FCC Proposal Aims to Make Subscription TV Available on Any Set-Top Box
United States Federal Communications Commission chairman Tom Wheeler introduced a proposal [PDF] this afternoon that would de-couple cable subscriptions from cable set-top boxes. Under the proposal, cable and satellite subscribers would be able to access and watch cable content on any set-top box of their choosing, including the Apple TV, rather than being limited to the set-top box provided by the cable company.
While allowing customers to access the full content provided with a cable subscription through the Apple TV is not quite the cord-cutting solution Apple has been aiming for, it is a step towards a more open relationship between technology companies and cable companies. Such a system would not give Apple control over content, but it would allow Apple to build an interface for that content.

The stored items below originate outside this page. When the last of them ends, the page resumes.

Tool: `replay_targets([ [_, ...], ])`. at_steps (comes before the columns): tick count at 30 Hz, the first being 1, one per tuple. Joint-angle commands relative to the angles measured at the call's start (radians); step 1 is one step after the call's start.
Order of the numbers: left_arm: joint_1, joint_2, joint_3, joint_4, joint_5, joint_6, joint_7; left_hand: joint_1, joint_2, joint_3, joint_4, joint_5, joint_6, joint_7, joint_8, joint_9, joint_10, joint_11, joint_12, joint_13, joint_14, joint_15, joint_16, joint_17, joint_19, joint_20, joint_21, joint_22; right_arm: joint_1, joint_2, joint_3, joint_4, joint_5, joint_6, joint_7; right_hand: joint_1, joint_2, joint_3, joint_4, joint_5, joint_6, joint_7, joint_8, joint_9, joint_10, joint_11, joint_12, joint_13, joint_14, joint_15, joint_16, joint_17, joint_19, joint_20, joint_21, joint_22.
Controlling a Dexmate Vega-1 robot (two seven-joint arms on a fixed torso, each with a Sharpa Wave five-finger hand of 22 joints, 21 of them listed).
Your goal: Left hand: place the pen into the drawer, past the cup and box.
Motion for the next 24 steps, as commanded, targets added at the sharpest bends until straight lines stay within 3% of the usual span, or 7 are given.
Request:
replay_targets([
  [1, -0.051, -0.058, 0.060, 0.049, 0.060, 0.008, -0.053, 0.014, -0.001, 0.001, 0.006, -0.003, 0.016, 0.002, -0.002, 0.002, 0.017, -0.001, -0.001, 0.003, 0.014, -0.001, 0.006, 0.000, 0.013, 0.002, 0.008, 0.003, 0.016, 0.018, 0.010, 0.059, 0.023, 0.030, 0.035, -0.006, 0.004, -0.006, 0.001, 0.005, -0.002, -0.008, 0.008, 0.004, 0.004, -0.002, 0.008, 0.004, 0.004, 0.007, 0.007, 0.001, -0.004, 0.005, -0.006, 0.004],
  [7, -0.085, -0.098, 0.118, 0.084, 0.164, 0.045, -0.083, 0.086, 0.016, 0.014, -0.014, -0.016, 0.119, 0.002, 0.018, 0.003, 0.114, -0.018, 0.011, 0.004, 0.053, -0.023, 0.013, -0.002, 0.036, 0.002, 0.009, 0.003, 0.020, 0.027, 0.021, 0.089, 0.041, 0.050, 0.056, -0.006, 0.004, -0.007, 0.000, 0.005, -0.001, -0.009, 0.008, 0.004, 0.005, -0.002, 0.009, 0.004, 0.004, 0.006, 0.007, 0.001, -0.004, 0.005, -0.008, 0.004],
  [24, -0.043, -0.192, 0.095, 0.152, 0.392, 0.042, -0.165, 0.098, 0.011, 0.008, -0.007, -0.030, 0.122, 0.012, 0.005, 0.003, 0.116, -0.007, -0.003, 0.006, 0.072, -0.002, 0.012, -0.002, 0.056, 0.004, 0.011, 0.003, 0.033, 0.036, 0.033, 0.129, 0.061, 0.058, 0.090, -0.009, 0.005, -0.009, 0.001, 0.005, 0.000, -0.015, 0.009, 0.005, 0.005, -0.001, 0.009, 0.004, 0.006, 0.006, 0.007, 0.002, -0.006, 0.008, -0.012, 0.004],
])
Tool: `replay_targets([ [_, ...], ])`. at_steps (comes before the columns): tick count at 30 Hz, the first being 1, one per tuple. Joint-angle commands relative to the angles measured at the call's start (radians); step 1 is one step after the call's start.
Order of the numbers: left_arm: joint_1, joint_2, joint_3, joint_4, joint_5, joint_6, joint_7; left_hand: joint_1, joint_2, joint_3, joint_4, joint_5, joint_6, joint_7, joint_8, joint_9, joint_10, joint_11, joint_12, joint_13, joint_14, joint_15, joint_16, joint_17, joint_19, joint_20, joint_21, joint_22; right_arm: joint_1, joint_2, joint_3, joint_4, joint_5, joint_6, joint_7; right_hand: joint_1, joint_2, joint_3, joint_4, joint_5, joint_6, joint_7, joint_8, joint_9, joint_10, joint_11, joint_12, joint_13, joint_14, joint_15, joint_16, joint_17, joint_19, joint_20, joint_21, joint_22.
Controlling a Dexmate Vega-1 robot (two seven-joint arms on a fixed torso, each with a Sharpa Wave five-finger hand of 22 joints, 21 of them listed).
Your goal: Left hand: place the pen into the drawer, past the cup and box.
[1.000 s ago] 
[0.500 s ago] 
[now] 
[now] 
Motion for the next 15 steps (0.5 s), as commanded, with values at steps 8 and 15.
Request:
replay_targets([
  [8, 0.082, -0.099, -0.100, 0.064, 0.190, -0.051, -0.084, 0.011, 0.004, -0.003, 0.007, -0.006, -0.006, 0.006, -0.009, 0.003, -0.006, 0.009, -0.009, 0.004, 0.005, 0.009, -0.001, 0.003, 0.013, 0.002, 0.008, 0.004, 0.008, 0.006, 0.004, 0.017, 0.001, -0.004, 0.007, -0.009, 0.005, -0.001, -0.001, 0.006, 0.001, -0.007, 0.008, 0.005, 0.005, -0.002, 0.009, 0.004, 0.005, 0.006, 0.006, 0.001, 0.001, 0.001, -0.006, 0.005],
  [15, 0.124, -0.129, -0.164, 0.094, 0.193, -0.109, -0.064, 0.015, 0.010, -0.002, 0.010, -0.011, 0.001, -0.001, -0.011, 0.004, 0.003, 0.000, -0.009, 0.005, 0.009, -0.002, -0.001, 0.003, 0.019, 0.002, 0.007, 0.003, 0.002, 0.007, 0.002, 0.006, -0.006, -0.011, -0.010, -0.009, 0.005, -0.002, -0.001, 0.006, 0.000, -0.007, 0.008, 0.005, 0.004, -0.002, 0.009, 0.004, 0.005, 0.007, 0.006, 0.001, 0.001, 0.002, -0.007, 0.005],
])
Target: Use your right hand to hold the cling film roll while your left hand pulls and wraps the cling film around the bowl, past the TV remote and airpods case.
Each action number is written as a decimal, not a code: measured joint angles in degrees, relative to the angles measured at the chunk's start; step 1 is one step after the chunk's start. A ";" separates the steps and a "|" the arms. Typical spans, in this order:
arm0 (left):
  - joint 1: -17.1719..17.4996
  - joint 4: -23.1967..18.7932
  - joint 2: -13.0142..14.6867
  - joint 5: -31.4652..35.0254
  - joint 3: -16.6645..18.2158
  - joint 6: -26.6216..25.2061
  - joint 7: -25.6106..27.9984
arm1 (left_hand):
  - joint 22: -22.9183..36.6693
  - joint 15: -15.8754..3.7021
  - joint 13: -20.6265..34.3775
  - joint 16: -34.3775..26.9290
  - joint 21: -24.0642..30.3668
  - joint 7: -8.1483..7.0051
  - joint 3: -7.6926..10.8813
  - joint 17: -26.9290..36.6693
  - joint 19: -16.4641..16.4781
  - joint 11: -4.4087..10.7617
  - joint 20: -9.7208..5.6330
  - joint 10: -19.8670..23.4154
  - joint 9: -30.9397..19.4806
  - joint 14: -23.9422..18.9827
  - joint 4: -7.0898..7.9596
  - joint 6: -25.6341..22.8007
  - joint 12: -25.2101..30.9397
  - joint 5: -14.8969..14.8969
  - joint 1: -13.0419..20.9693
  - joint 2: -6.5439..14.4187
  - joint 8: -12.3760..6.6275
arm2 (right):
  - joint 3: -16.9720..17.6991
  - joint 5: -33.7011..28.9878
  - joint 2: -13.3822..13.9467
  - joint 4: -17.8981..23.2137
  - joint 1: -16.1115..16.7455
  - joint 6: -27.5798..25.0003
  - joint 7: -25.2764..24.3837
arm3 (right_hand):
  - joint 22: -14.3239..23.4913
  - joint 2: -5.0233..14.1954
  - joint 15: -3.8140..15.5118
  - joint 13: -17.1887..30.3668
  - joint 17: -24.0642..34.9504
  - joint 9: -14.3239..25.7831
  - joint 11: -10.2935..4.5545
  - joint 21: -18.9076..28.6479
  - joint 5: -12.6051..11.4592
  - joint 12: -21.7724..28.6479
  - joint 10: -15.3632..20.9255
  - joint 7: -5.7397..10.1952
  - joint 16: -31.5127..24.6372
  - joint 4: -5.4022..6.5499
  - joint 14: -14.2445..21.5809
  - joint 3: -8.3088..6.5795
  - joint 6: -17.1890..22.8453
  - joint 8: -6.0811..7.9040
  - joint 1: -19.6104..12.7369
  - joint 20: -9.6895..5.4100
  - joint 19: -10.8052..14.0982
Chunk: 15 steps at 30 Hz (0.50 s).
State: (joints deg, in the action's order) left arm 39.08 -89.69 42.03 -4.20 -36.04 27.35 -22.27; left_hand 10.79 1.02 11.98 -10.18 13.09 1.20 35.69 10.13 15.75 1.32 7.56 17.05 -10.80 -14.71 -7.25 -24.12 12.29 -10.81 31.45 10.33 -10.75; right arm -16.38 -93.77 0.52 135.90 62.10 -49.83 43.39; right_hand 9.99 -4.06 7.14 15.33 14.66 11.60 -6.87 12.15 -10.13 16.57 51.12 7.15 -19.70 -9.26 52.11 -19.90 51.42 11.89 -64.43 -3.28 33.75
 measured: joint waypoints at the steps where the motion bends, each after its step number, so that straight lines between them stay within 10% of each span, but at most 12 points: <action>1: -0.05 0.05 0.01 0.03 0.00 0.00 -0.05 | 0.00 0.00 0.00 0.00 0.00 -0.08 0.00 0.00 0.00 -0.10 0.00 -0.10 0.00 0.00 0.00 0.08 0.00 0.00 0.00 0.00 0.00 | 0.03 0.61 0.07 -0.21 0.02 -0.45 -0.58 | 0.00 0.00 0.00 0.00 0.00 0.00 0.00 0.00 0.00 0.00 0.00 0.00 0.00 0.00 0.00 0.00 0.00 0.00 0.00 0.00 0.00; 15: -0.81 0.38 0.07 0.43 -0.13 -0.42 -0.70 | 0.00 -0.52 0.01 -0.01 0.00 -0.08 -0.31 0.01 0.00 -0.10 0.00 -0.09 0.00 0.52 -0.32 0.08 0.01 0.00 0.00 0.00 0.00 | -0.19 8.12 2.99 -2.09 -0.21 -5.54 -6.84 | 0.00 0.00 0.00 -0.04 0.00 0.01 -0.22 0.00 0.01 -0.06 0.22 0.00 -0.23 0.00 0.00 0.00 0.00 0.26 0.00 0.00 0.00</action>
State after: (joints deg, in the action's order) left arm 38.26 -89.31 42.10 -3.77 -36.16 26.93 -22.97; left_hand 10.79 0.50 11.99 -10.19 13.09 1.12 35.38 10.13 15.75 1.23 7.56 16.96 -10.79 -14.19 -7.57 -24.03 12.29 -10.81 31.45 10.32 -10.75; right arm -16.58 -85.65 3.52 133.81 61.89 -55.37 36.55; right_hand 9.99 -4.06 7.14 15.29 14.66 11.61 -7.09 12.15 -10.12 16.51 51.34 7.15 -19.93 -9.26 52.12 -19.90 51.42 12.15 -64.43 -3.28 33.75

The new rules would create a framework for providing device manufacturers, software developers and others the information they need to introduce innovative new technologies, while at the same time maintaining strong security, copyright and consumer protections. Nothing in this proposal changes a company's ability to package and price its programming to its subscribers, or requires consumers to purchase new boxes.
As The Verge points out, the FCC faces a tough battle attempting to get this proposal passed and implemented due to resistance from cable companies who want to have control over content and how and where it's displayed.
A similar plan for the CableCard, which allows companies like TIVO to offer cable content, has largely failed because of its complexity and because many cable providers refused to make the process simple enough to be widely adopted. Cable companies are against the proposal because of the loss of control and the loss of the revenue from rented cable set-top boxes, and more than 40 telecommunications groups have already formed a coalition to oppose the FCC's plan.
Cable companies argue it would give technology companies unfair access to customer data and potentially disrupt deals that have been established for channel positioning, giving some programmers better spots in the lineup for higher payments.
Having continually failed to reach deals with content providers and cable companies, Apple has settled on focusing on its tvOS operating system and the App Store available on the fourth-generation Apple TV. The tvOS App Store model allows for cable companies to create apps and deliver cable content to consumers on the Apple TV, but it's a fragmented system that's less than ideal because it still doesn't give Apple full control over the interface. The FCC's proposal has the potential to greatly improve the cable watching experience on the Apple TV, at least for cable subscribers.